As the responsible topical editor, I would like to thank the two reviewers for their detailed and constructive feedback. After considering their comments, I advise the authors to strongly revise the paper according to the suggestions provided in the reviews. After completion, the new version of the paper should be uploaded again and will be given again to the reviewers. Thank you.

Invited Review Comment #200 Anonymous @ 2025-02-12 07:48

With minor variations, the paper “Creating application-specific metadata profiles while improving interoperability and consistency of research data for the engineering sciences, Preuß, Nils ; Bodenbenner, Matthias ; Heinrichs, Benedikt ; Windeck, Jürgen ; Moser, Mario ; Fuhrmans, Marc (2023)” is already available at 10.26083/tuprints-00024573.

In the paper „ Creating application-specific metadata profiles while improving interoperability and consistency of research data for the engineering sciences“ the authors introduce a set of modelling techniques for structuring metadata that will be implemented in a metadata infrastructure platform within the AIMS project. Starting with RDF-compliant metadata profiles they present implementation details how inheritance, composition, modularization, and specificity are realized. As an example, they use the description of an experimental consisting of two different sensors. The resulting metadata profiles are published as supplementing material.

Scope:

The presented paper fits into the focus of in.grid to enhance data infrastructure, data governance, and data literacy. It covers a manuscript describing examples for structuring metadata for the engineering sciences.

Quality requirements:

Starting from the title I expected a fair evaluation of existing methods for creating metadata profiles and how they improve interoperability and consistency of research data and recommendations, improvements, and novel findings derived from this analysis. There exist many methods to create structured metadata.

The section “State of the art” concentrates on common standards for mechanical engineering with its broad heterogeneity and many individual, short-living experimental setups. Some industry-related standards are mentioned, but besides many other professional associations like IEEE and VDI, and standardization organizations like NIST and DIN, engage with the problems of research data management. Furthermore, other disciplines fight with similar heterogeneity problems and might have also provided some solutions and ideas.

The authors propose to adopt the concepts from object-orientation: inheritance, composition of modularly designed elements, combination of existing sources, and specificity. Straightforwardly, they choose a design based on SHACL shapes. An open-minded analysis of the state of the art of other technologies and scientific comparison would be beneficial. For example, XML also implemented inheritance and JSON supports combination of various sources.

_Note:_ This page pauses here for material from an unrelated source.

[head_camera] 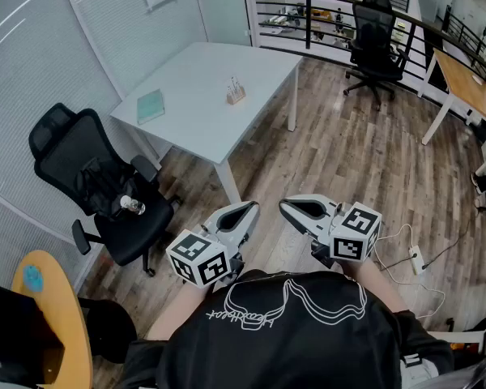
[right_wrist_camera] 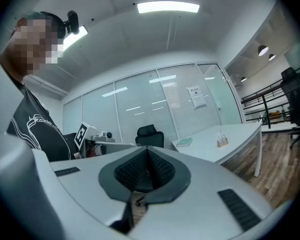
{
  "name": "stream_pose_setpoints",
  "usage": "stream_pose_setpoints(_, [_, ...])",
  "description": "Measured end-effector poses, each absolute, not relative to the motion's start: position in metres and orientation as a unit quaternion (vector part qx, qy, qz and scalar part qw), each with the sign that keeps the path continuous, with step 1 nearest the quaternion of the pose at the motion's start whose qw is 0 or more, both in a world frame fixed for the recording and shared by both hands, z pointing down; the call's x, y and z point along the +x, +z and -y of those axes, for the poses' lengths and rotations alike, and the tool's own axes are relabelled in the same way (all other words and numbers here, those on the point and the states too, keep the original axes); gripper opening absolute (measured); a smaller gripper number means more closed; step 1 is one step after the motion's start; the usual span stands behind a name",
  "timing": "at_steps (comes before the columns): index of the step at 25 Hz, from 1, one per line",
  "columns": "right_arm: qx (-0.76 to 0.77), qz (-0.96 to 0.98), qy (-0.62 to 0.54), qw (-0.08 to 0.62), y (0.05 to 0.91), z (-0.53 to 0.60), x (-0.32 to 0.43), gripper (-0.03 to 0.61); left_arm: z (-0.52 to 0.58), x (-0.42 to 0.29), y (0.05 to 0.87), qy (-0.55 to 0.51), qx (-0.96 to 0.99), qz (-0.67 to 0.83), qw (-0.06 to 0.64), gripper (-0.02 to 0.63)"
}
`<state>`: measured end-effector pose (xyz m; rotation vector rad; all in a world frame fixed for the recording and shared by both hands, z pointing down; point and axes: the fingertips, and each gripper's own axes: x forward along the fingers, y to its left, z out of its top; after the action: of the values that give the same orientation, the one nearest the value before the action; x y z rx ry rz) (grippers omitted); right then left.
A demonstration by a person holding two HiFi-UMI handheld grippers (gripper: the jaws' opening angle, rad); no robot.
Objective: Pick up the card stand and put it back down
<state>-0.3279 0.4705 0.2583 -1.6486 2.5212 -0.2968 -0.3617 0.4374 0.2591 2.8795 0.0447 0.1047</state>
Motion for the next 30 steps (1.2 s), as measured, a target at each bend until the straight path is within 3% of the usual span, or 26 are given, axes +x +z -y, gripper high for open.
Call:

In chapter 3 the authors start engineering their models. RDF-compliant application profiles have been already intensively investigated and applied. Just to mention some examples: Open Geospatial Consortium (https://docs.ogc.org/per/18-094r1.html) , DCAT Application Profile for data Portals in Europe (https://ec.europa.eu/isa2/solutions/dcat-application-profile-data-portals-europe_en/). I am missing the reasoning why those already existing components cannot be adopted and extended.

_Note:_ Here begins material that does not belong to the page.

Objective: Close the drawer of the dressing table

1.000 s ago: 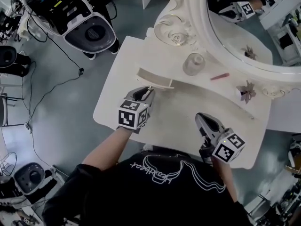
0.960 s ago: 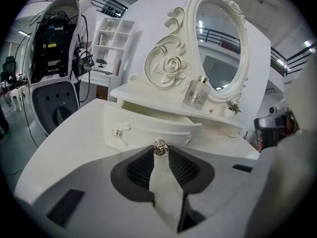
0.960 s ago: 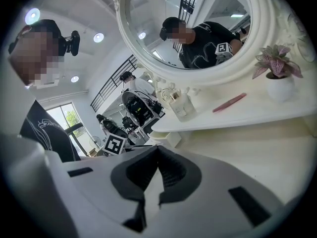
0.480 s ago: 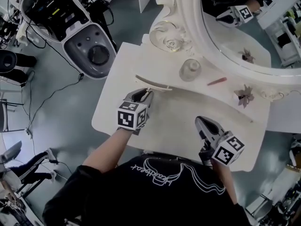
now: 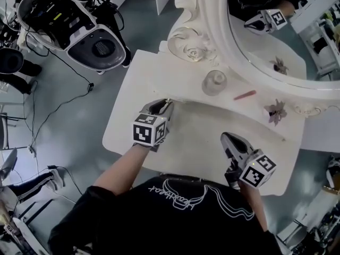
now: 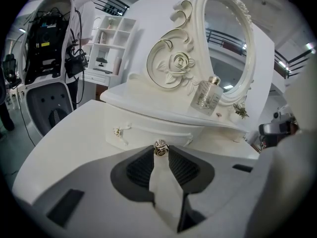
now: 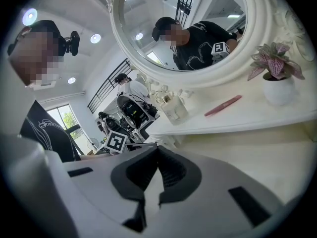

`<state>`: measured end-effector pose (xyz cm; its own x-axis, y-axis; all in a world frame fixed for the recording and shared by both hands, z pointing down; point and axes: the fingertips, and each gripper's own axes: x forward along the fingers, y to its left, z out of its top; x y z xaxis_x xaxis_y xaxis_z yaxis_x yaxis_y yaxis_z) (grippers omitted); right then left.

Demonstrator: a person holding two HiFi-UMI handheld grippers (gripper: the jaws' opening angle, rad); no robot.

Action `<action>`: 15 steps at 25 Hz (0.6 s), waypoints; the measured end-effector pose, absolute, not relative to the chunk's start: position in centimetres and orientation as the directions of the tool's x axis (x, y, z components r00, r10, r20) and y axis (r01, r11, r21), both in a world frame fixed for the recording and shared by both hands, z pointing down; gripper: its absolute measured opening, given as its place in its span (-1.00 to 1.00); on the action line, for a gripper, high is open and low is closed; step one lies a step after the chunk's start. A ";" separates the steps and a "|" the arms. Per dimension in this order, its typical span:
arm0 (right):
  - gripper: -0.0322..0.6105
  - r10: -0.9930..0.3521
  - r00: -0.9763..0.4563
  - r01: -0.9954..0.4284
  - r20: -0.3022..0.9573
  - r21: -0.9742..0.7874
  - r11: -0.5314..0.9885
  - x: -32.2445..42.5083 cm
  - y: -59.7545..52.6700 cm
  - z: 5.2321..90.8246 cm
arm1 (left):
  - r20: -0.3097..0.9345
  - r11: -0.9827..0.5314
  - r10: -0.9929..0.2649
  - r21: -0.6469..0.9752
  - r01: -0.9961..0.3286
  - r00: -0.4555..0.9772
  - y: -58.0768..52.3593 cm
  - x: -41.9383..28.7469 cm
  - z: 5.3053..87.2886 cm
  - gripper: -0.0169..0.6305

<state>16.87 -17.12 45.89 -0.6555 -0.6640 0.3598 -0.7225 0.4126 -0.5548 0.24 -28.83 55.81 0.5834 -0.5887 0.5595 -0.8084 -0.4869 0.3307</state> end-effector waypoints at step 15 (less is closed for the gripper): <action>-0.89 -0.680 -0.631 -0.738 0.375 -0.559 0.377 18.3 -18.2 46.8 | 0.548 -0.496 -0.601 0.315 -0.809 0.582 -31.1 1.4 56.1 -0.66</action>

In chapter 3 the implementation details of creating metadata profiles, arising conflicts and side conditions, are described in detail. The modelling examples are based on an application scenario with two different sensors. The resulting profiles shown are convincing and are provided as FAIR supplementary data including validation. These profiles represent the only provided results of the paper.

The authors state that their approach documents research data in a flexible and precise way that is also highly interoperable and machine-actionable. It seems obvious, that well-structured metadata improves consistency and interoperability within a system. However, in the paper it remains unclear how and to which extend interoperability and machine-actionability are reached and how the results will be applied.

It remains to be seen how the approach presented by the authors compares to other approaches. A systematic comparison of the properties, including some case studies, would significantly enhance the paper. For a starting point for such a systematic comparison the study of Stian Soiland-Reyes (https://arxiv.org/abs/2306.07436) could help, who uses also as one the recommendations of the EOSC Interoperability Framework (https://data.europa.eu/doi/10.2777/620649) as measures.

University RWTH in Aachen, Germany, operates a research data management platform Coscine that also implements RDF application profiles. Since the infrastructure is already in production it would be very interesting to see how the AIMS approach described in this paper interoperates with the Coscine application profiles on the technical as well on the semantic level. A direct comparison with research data collections on both sides and cross-use of the datasets would enhance the paper’s contributions.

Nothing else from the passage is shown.